Some Standardized Testing
Standardized testing is among the most widely loathed aspects of government school programs. The rigid application of relatively arbitrary standards (these sight words in kindergarten, so many multiplication tables by second grade) ignores the diversity of our children. Memorization and teaching to the test damage children’s natural curiosity, limiting the true, organic potential of both teachers and students.
This bill requires schools to administer at least three tests in math and language arts per year. To prove they conform to “standards,” schools will be required to recreate one of the worst parts of modern public schools.
Some Other Notes
One line in this bill really stands out to me:
The creation of the program or the granting of an account pursuant to this chapter shall not be construed to imply that a public school did not provide a free and appropriate public education for a student or constitute a waiver or admission by the state.

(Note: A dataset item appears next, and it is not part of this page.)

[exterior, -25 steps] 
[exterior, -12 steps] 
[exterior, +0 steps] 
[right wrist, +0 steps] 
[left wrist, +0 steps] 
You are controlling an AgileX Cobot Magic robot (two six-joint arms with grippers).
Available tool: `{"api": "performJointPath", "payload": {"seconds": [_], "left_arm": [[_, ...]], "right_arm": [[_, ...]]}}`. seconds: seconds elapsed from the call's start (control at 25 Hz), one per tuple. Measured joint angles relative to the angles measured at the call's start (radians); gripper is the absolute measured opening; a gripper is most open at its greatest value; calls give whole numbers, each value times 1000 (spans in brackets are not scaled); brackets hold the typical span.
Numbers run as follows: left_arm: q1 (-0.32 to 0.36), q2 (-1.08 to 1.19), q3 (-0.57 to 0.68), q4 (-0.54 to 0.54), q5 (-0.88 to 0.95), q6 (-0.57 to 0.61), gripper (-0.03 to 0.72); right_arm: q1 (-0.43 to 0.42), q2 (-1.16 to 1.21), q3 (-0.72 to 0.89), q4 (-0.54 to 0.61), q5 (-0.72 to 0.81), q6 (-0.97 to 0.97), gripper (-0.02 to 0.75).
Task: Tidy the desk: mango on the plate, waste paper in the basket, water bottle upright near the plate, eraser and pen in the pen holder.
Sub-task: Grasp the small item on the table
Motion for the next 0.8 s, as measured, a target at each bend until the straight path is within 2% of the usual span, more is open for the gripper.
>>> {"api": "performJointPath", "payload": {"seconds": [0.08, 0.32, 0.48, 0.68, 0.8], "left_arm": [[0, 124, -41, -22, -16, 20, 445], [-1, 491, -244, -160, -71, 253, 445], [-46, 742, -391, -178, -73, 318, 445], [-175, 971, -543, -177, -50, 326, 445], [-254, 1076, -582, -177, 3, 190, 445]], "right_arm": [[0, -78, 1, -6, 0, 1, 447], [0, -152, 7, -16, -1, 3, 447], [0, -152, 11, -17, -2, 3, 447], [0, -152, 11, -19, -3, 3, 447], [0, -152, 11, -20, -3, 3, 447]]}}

Lawmakers literally put propaganda into the bill itself. The most important people for this program to reach are those to whom currently public schools did not provide appropriate education. The eagerness of families to pull children from assigned schools the moment they can afford to is itself an indictment of assigned schools – whether the state ‘admits’ it or not.
The Committee established by the bill will set up the bureaucracy that funnels money from the state to eligible schools. The expensive administrative bloat is inevitable. Graft, cronyism, and rent-seeking will follow.
But, hey, at least the $6,000 parents get back won’t be considered taxable income. That’s got to count for something.
I didn’t have a lot of nice things to say about this bill, but the truth is, it does create more choice for students in Georgia. It illustrates the difference between narrow “school choice” bills vs any kind of true educational freedom. The bill allows some state education money to “fund students, not systems,” but really only slightly expands the systems they’re willing to fund. Enforcing standardized testing and hours of bureaucratic compliance on innovative programs makes those programs look a lot like what’s already failing Georgia kids. You can “choose” anything at the burger joint, but it’s a limited menu.
Georgia lawmakers aren’t qualified to define what education should work for every kid. If parents are eager to move their kids into other options, let those options proliferate and diversify, customizing their offerings.
To advance the short-term goal of improving the range of education options available to Georgians, I support this bill. But to move toward true educational freedom, get the ever-growing bureaucracy out of the way and let educators innovate. Give students the power of real choice.